La crise adolescente dardait de fins éclairs : troubles d’identité et désamour de soi. Isolement aussi. Il n’y avait pas de boums et d’amours frémissantes, pas de loisirs non plus, en dehors des seuls livres. Je n’osais guère écrire, les mots étaient bloqués. Il y avait des copines et les fous rires bêtes. C’était rafraîchissant. Mais dans nos confidences, le handicap, lui, ne se disait pas.

Le monde aberrant déjà me percutait ; je voulais le comprendre. J’ai oublié beaucoup de mes années lycée, mais l’une des émotions gravées en moi est celle de la chute du mur de Berlin. Inoubliable !

Je reviens aux nuages, au ciel d’adolescence, furieux et encombré. Le handicap, d’ailleurs, n’y prenait pas toute place. Le manque de père charriait ses nuées. Et le besoin d’amour et de flirter un jour. Mais d’étranges lueurs coloraient l’horizon.
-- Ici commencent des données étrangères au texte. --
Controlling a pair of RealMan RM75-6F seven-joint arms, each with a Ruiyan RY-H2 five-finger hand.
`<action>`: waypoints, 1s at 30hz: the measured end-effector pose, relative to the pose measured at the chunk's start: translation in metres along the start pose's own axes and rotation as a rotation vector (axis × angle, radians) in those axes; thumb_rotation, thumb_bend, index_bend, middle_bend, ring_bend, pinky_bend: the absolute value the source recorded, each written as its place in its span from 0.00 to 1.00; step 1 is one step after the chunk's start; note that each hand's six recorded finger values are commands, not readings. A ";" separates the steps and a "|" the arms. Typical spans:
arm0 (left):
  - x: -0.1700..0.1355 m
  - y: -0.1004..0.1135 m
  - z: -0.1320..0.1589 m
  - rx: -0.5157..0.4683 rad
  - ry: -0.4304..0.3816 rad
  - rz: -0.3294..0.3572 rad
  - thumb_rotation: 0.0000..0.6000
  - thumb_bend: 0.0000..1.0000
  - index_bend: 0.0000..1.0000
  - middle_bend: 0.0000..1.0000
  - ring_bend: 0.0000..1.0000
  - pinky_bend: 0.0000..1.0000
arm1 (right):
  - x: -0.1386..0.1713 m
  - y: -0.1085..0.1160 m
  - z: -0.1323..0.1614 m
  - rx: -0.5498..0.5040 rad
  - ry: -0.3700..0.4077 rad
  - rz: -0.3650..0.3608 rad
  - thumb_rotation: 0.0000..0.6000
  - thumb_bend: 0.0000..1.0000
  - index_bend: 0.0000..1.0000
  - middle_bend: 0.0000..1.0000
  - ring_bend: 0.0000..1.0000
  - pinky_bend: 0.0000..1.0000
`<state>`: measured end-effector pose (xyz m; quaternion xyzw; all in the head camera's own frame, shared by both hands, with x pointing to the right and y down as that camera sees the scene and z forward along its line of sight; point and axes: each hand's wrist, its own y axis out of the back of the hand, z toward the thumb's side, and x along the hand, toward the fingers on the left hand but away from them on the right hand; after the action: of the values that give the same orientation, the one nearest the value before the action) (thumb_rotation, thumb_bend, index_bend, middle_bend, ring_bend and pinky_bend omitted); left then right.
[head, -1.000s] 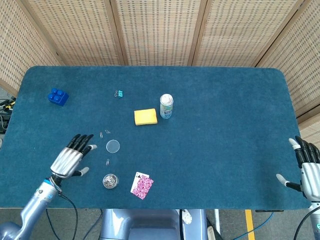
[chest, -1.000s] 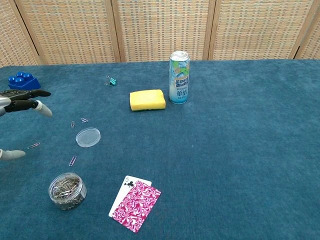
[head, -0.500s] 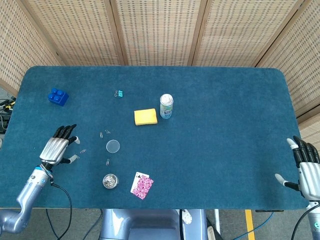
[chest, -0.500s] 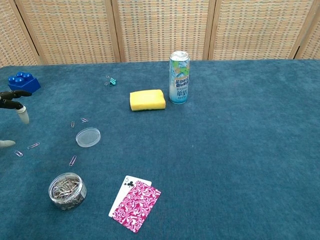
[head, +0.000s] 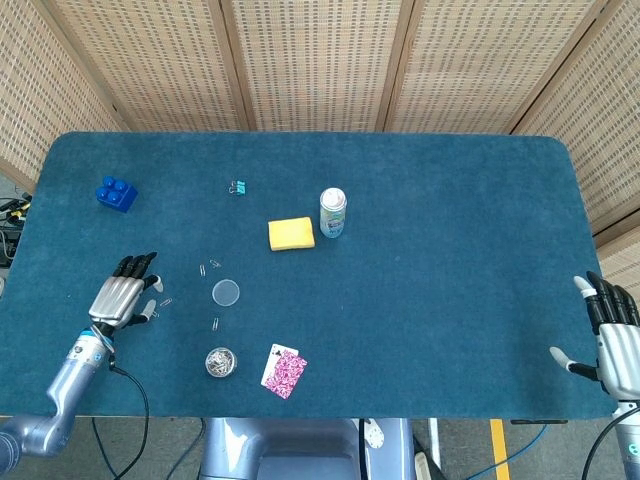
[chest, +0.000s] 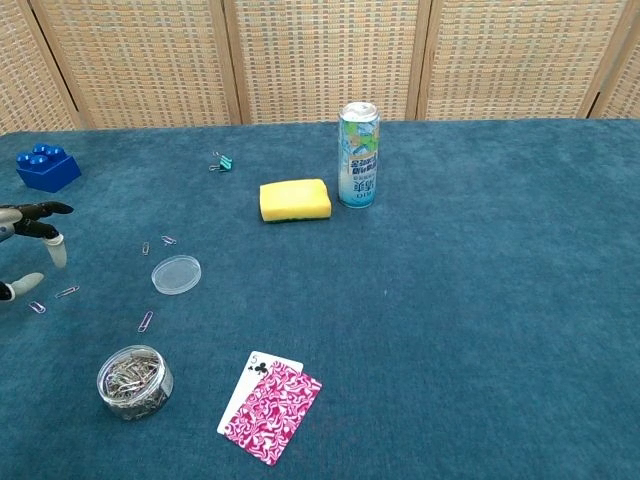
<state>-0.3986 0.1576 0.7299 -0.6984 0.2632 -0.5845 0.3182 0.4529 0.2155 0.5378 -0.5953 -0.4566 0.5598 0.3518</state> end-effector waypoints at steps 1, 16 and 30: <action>0.001 -0.001 0.000 0.000 0.002 -0.003 1.00 0.50 0.42 0.00 0.00 0.00 | 0.000 0.000 0.000 0.000 0.000 0.000 1.00 0.00 0.00 0.00 0.00 0.00; 0.005 -0.013 0.009 -0.005 0.015 -0.042 1.00 0.50 0.42 0.00 0.00 0.00 | 0.000 0.001 -0.001 -0.005 0.000 -0.002 1.00 0.00 0.00 0.00 0.00 0.00; 0.000 -0.021 0.020 -0.020 -0.009 -0.076 1.00 0.50 0.42 0.00 0.00 0.00 | 0.001 0.004 -0.002 -0.012 0.000 -0.007 1.00 0.00 0.00 0.00 0.00 0.00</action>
<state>-0.3793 0.1738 0.7433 -0.7136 0.2408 -0.5905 0.2900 0.4551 0.2152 0.5344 -0.5959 -0.4619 0.5559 0.3501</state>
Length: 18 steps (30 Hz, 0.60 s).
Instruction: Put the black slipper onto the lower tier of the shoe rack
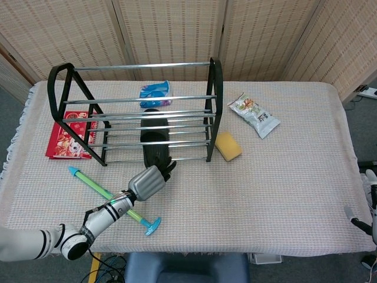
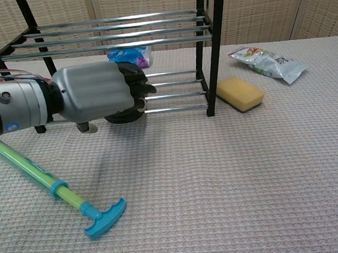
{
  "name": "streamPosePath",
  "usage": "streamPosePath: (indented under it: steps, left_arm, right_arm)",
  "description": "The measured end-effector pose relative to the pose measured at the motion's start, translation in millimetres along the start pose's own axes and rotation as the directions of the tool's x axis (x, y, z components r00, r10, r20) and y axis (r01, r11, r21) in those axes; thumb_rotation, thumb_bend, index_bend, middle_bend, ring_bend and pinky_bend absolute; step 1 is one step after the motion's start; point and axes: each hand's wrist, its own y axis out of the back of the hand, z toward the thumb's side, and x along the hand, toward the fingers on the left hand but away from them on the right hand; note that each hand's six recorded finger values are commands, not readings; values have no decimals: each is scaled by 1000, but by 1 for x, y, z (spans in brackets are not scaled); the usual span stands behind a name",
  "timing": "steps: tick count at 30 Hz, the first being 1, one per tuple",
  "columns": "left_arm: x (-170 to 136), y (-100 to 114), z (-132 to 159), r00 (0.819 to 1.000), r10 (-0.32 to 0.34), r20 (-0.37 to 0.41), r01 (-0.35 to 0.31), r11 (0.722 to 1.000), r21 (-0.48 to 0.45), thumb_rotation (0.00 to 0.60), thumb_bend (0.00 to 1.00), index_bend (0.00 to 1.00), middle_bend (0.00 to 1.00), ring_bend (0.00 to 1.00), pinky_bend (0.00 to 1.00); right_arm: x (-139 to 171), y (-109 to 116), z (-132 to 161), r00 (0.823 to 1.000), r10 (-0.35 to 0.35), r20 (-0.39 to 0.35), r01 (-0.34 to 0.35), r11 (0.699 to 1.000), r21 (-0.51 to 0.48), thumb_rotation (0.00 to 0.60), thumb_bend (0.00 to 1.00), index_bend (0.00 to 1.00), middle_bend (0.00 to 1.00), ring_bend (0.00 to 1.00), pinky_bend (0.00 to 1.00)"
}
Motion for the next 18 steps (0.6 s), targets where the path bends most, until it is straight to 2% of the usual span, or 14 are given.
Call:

Un signe avant-coureur aurait pu m’éclairer.

Au réveil de la neurochirurgie, mes quelques jours à l’hôpital suscitaient des remarques récurrentes. Le personnel soignant saluait mon sourire. Je n’y prêtais pas attention. Bien plus tard, j’ai compris. De mon handicap acquis, je suis sortie vivante. De cette opération risquée, je suis sortie vivante. Avec, au cœur, la joie, source intarissable. Non qu’il n’y ait des jours noirs, des frustrations, des pleurs. Mais, la conscience précoce de la précarité de la vie commençait à façonner celle que je suis devenue.

J’avais perdu ma moitié, mais une part de moi avait décidé : être heureuse coûte que coûte, savourer toutes les gouttes. La vie m’était donnée une seconde fois.